**What the task requires:**
Show every line below where "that" appears.

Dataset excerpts
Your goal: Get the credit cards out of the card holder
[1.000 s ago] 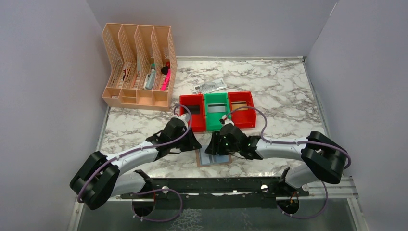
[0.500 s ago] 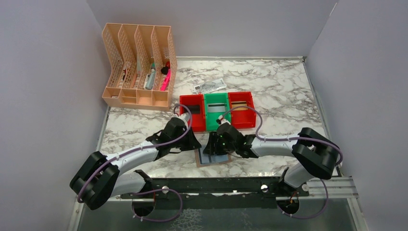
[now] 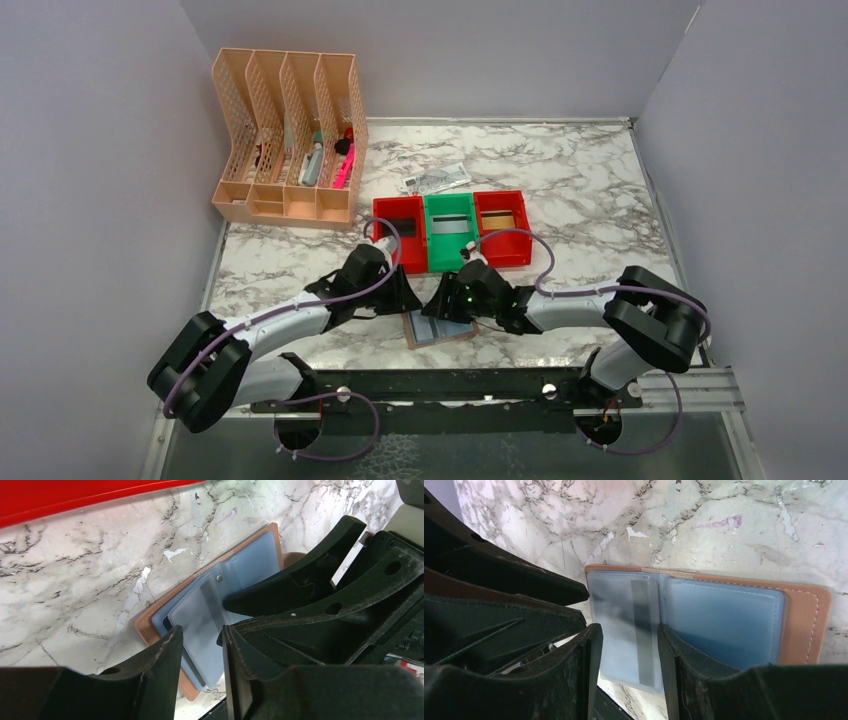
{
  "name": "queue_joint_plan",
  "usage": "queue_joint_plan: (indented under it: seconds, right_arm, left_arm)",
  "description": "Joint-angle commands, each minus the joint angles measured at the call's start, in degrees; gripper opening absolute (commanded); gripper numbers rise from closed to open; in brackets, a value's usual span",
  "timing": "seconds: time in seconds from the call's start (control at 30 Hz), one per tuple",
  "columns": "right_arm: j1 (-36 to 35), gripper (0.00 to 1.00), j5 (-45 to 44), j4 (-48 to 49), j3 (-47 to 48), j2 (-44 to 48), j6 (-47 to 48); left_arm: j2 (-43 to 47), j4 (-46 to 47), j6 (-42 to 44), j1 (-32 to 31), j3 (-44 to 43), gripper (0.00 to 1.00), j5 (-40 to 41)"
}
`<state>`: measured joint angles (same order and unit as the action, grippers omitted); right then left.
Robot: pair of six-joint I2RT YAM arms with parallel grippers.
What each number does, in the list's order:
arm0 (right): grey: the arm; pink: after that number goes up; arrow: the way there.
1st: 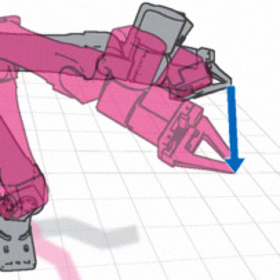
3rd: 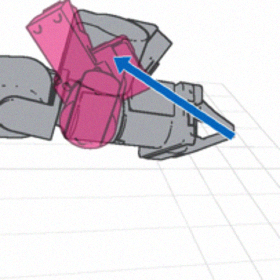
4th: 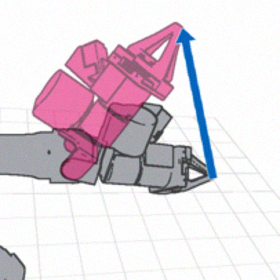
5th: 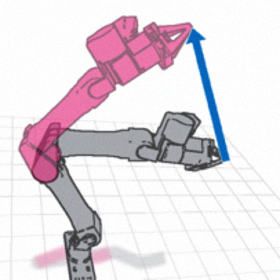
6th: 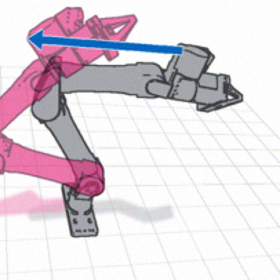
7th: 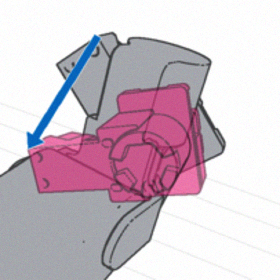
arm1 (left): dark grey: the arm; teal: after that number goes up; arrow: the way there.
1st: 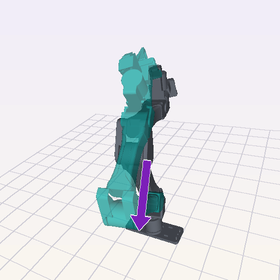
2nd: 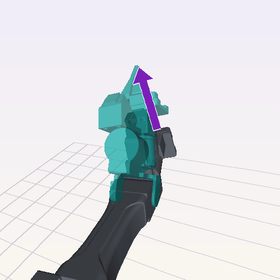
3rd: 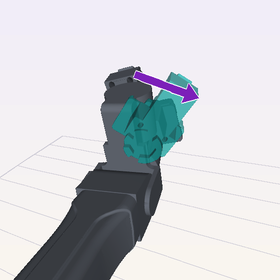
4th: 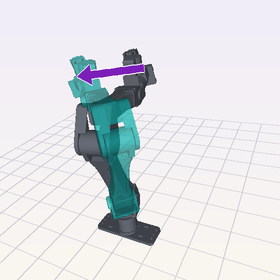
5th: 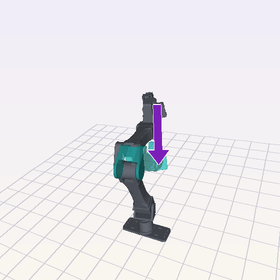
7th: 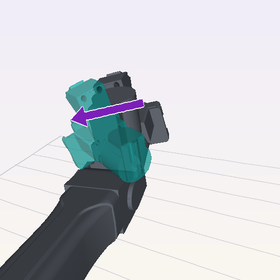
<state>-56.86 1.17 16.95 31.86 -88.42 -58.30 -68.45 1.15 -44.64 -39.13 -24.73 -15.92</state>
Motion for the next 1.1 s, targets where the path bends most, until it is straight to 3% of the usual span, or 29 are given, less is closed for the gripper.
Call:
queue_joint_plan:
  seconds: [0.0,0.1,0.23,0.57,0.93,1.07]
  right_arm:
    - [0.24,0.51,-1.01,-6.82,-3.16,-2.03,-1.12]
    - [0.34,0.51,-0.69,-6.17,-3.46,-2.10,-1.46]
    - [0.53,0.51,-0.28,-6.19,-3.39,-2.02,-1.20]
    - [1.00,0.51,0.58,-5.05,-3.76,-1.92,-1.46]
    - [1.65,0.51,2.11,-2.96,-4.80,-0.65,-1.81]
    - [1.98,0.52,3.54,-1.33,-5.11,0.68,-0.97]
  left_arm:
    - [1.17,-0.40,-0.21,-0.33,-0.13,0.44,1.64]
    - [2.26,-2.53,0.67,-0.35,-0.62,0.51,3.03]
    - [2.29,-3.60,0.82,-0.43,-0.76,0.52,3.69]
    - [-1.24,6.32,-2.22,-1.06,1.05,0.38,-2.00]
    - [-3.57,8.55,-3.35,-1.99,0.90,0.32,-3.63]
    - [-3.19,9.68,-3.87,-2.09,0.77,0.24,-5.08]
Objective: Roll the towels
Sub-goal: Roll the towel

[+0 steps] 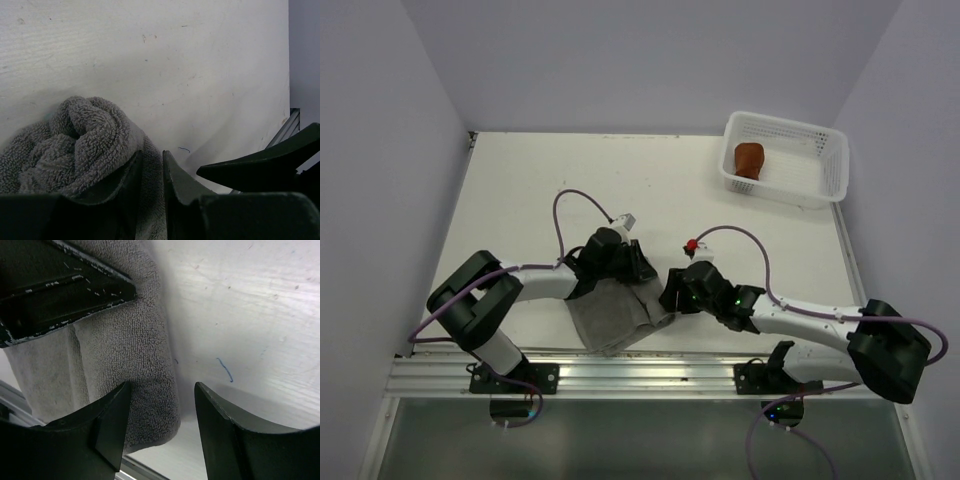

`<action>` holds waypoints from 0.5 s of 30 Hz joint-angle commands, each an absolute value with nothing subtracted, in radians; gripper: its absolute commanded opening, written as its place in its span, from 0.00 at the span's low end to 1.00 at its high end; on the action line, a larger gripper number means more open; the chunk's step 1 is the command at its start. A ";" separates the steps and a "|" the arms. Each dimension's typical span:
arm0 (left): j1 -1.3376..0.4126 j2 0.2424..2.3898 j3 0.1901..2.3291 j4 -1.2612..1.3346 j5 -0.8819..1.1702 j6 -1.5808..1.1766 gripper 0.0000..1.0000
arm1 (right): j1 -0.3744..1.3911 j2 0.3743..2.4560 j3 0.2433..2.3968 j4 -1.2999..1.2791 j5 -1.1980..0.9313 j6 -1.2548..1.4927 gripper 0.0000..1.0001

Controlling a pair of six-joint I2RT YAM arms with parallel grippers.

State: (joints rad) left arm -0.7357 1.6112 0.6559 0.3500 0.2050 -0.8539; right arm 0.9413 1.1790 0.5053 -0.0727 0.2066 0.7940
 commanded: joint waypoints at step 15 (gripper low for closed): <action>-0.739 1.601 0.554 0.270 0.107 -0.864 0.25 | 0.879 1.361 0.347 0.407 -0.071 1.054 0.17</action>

**Reply to the task:**
arm0 (right): grey: the arm; pink: after that number goes up; arrow: the way there.
arm1 (left): dark grey: the arm; teal: after that number goes up; arrow: the way there.

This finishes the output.